Adventures in Dumplings!

10 Jun

Korean Kimchi Dumplings (Mandu)

I’ve been making traditional Korean dumplings (mandu) since I was a little girl. I have really fond memories of assembling the dumplings with my mom and sister over the years. We couldn’t have a special meal or holiday without our mandu! I still ask my mom to make me her dumplings when I come home for a visit.

I’ve eaten a lot of dumplings over the years, probably thousands, but to this day I think my mother’s dumplings are the absolute best. I don’t think mine come close to hers but I’ll give it a try.


Makes about 4 dozen dumplings

  • 1 package round dumpling wrappers
  • 4 cups finely chopped kimchi (squeeze out some of the water)
  • 1 pound ground pork
  • 1 18-oz package firm tofu
  • 3 garlic cloves, minced
  • 1 teaspoon minced ginger
  • 3 scallions, finely chopped
  • Salt & Pepper to taste
  • Small bowl of water
  • Vegetable oil for frying

First lets make the filling. In a large bowl, add the kimchi, pork, tofu, garlic, ginger, scallions, salt, pepper. Mix all ingredients together with your hands until they are fully blended. You can make this filling ahead of time and keep it wrapped in the refrigerator until you’re ready to assemble the dumplings. If you have leftover filling, you can shape them into patties or even make meatballs.

The hardest part of dumpling-making is the assembly. Everyone has their personal method and I’ve even seen tools to make it easier. I think it just takes some practice and patience.

Take a wrapper in your hand and using your finger trace water around the edges of the wrapper all around. This is tricky because if you put too much water, then the wrapper gets gooey and if you put too little water, then the wrapper won’t stick. It just takes practice to get the right amount.

Using a teaspoon size spoon, put a small scoop of filling into the middle. Fold the dumpling into a half-moon shape pinching down so the edges adhere together. Now pinch the top part of the edges until they keep the shape (will take a few seconds). I like to make 4 pinches, but you can do less or if this is too challenging, you don’t have to pinch the edges at all.

Here is what the finished dumpling looks like.

Lay the dumplings on a tray and when they are finished, place the tray in the freezer. When the dumplings are frozen, take them off the tray and put in a plastic sealable bag. Then you can cook them whenever you want to eat them.

You can cook the dumplings several ways, but my favorite is deep frying them. I usually use vegetable oil. Just drop them into the hot oil until they get golden brown (Hint: the dumplings will float when they are finished cooking). Let the dumplings cool, but they are best if served hot!

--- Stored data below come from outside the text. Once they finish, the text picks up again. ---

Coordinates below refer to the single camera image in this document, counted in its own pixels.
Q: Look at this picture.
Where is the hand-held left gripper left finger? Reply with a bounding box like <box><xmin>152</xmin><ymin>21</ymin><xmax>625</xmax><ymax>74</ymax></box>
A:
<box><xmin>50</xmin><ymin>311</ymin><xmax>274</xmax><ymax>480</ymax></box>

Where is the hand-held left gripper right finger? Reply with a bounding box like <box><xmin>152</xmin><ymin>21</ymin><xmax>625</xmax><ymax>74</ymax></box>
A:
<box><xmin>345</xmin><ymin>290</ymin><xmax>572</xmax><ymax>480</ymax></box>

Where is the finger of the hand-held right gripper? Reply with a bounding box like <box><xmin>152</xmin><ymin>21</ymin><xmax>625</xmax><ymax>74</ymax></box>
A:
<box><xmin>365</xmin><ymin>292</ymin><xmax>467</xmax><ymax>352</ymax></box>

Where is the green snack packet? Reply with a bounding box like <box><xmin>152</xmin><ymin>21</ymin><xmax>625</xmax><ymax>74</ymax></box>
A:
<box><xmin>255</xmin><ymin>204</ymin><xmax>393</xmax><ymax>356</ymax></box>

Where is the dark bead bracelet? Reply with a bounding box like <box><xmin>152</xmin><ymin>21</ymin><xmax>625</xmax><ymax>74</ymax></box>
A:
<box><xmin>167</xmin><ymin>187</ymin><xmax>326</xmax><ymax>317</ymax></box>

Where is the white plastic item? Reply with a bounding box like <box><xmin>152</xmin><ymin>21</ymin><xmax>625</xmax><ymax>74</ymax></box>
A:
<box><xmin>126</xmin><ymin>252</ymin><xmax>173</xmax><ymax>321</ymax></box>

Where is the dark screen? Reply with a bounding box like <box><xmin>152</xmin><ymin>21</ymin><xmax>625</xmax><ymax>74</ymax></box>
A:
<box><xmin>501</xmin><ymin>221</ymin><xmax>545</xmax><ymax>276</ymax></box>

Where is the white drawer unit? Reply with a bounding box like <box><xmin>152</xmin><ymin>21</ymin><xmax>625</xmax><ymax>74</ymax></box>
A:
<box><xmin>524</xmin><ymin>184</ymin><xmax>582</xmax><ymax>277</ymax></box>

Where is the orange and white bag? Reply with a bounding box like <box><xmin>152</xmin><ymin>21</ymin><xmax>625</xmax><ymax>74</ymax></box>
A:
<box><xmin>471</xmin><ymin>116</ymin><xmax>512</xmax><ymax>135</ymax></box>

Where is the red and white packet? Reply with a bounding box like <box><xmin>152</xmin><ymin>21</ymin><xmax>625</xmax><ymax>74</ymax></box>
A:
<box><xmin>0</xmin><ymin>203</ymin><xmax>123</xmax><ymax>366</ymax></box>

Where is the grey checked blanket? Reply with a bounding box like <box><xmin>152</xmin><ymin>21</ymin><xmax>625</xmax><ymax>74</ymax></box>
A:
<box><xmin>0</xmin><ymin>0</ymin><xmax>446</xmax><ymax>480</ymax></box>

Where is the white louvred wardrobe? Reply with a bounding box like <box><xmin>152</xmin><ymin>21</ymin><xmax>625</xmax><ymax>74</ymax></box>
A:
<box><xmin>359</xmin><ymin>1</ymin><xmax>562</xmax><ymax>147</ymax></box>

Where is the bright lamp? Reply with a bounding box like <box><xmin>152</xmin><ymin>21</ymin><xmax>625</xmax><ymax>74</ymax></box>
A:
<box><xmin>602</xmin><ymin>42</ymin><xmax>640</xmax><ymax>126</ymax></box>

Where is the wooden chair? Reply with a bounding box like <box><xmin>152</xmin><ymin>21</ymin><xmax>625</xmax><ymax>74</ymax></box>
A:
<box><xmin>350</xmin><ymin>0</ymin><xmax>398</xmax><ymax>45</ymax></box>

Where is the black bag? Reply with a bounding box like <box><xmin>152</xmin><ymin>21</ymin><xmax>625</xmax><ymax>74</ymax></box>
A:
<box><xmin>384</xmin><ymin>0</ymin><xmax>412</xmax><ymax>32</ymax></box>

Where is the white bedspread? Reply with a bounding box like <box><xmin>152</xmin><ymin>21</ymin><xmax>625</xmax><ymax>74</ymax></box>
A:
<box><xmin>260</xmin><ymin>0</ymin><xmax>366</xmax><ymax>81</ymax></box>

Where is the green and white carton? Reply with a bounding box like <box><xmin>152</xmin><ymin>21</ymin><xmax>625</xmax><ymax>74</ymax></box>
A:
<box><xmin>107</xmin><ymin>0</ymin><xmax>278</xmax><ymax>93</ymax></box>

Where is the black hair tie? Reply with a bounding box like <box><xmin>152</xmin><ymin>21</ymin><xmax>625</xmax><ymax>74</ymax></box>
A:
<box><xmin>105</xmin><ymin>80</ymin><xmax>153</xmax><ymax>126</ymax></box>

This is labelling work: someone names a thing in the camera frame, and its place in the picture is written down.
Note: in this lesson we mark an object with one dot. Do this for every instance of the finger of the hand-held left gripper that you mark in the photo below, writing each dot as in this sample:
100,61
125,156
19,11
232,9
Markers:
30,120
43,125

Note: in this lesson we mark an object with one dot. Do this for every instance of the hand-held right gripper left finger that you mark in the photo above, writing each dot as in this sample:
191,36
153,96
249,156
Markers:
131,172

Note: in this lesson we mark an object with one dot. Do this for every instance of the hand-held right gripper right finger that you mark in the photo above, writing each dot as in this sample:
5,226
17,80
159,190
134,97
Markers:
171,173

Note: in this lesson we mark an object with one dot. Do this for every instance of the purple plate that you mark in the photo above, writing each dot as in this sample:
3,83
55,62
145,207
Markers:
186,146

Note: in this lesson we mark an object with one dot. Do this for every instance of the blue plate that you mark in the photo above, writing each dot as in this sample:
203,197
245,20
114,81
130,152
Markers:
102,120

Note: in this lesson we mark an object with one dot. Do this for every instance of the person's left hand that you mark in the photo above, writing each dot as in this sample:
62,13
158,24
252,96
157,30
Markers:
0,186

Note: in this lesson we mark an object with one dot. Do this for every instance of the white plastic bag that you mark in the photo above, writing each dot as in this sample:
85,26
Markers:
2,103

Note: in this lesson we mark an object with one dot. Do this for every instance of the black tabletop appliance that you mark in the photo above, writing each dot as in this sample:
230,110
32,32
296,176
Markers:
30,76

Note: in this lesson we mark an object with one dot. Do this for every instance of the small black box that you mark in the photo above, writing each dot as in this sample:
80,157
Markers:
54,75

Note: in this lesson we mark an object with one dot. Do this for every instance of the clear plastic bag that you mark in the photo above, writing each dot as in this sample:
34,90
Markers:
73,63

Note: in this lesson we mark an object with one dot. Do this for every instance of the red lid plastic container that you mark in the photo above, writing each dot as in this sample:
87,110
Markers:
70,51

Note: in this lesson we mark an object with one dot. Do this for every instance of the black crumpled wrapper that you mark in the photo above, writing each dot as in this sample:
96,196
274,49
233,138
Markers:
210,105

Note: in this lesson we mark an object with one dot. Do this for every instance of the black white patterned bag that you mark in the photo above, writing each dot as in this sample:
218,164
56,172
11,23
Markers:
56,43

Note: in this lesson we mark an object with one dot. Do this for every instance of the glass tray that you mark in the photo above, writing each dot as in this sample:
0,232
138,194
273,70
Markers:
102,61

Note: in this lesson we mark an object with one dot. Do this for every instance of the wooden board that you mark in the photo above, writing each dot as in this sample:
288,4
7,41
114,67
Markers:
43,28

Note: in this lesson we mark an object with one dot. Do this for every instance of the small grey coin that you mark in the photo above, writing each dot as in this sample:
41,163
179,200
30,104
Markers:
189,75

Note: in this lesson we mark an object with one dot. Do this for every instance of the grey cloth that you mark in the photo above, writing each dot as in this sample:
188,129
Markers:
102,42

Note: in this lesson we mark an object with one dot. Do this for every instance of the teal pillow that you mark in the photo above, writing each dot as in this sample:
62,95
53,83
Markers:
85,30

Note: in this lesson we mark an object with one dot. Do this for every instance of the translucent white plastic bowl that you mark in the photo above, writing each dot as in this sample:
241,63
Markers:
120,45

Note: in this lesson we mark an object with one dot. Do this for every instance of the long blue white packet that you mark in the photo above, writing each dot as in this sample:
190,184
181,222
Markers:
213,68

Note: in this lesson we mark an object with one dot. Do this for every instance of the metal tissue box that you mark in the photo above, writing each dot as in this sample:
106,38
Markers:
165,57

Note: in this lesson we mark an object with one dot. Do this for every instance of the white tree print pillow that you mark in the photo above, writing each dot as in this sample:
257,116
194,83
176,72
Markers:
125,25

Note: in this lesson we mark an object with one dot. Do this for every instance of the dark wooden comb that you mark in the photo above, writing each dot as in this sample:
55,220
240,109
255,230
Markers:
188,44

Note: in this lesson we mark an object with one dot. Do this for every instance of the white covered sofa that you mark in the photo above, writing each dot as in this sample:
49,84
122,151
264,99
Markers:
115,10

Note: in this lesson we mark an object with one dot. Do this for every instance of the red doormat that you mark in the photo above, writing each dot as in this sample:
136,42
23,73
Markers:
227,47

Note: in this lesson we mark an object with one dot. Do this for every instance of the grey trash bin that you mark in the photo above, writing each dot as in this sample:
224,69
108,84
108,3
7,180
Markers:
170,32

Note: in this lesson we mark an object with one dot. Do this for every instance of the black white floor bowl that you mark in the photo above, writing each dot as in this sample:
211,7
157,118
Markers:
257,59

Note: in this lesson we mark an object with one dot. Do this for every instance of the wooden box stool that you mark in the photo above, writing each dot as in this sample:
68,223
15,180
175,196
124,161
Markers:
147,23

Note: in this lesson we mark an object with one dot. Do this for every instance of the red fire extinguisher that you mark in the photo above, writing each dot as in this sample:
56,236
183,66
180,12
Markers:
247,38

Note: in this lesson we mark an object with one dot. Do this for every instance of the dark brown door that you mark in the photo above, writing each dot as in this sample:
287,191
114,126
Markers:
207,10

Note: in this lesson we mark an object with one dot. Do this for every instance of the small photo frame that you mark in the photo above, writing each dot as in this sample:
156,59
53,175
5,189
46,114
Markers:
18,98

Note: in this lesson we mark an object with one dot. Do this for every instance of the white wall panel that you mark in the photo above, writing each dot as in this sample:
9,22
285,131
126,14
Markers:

I love making these traditional Korean dumplings, but I really love to experiment with new ideas. I like taking the idea of something traditional I grew up with and putting my own twist on it. I once made spicy cheeseburger dumplings that were a big hit. Think this will become a regular post on my blog so will keep you updated on my latest dumpling experiments. And if you have any suggestions for something you want me to try, just let me know!